Zuzana & Michal Czech couple
― CYCLING ACROSS JAPAN ―
From Mikuni Pass to Sounkyo Onsen
This is the continuation of the previous episode, where we described our regular cycling morning. Now we’ll continue with the afternoon and evening of the course to Daisetsuzan 🙂
Mikuni Pass, at 1,139 metres above sea level, is the highest national route in all of Hokkaido. What a place to enjoy lunch! We feasted on rice with canned tuna, corn and horseradish. That’s also our food classic on-the-go menu, which we buy in advance and prepare ourselves whenever we’re hungry. We also gave out maybe 10 business cards at Mikuni Pass as there was a big motorbike gang, who were super curious about our trip. Before leaving, we took advantage of the splendid view to shoot a video for our Czech TV cycling show.
A few tunnels were ahead so we had to put on reflective vests and also add a layer of clothes against downhill wind. Placing extra pieces of functional wear at hand is essential when packing in the morning – this type of logistics we had to work out in the beginning because it turned out that having to unpack and search for stuff every time the weather or slope change is really annoying.

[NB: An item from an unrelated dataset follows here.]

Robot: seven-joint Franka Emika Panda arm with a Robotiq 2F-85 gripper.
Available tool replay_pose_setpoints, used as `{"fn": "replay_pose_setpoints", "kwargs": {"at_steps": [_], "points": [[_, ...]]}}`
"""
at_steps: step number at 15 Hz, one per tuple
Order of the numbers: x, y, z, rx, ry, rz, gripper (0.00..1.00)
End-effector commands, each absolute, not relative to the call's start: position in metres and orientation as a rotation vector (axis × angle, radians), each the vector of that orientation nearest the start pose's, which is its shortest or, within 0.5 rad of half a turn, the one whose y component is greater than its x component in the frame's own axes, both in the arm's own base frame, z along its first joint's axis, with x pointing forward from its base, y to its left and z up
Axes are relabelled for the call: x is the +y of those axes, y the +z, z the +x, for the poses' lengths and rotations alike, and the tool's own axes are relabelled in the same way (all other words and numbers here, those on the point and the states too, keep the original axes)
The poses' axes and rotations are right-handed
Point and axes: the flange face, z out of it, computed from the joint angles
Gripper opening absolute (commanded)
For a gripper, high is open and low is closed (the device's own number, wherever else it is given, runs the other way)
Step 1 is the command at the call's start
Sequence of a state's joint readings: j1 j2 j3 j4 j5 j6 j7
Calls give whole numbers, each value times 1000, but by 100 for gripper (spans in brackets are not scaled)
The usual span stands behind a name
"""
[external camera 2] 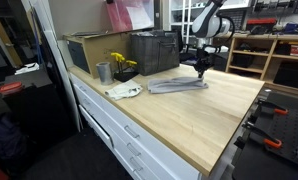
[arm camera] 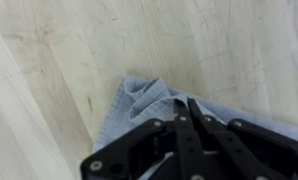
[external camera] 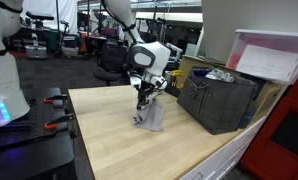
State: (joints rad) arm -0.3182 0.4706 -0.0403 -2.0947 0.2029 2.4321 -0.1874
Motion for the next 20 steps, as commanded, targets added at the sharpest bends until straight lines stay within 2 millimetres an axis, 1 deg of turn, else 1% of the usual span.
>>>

After some 50 km of cycling, we couldn’t believe our eyes. The mountains around us had been high and mighty all day but suddenly a range of snow-covered, giant peaks emerged on the horizon even higher above the other rocks. We didn’t expect to see snow in mid-July. This sight was so enchanting that we parked and munched on our second snack – milk coffee and chocolate biscuits. Unlike most office workers, who watch their diet, we aim to eat as many calories as possible to prevent losing weight. Happy times for our tummies :))
The final 15 km of today’s portion were easy so we unexpectedly managed to arrive at our destination, Sounkyo Onsen, before sunset. The town has an official campsite which we naturally headed to. But, as it often happens when one travels, things don’t go down quite as planned: the campsite was shut down! We had to improvise. First we headed to the information centre but it was already closed. Hotel staff didn’t have any helpful information either so we simply cruised around town to find an emergency camping location for that night. Our criteria are: away from traffic, public toilets nearby, forests with bears as far as possible and flat ground with soft soil. Once we found a suitable spot, we pitch our tent, wash ourselves either in an onsen or in by a sink, get changed, hide our valuables inside the tent and place our bicycles under a roof. Have dinner, text our parents to say we’re alive and happy, brush our teeth and oyasuminasai it is!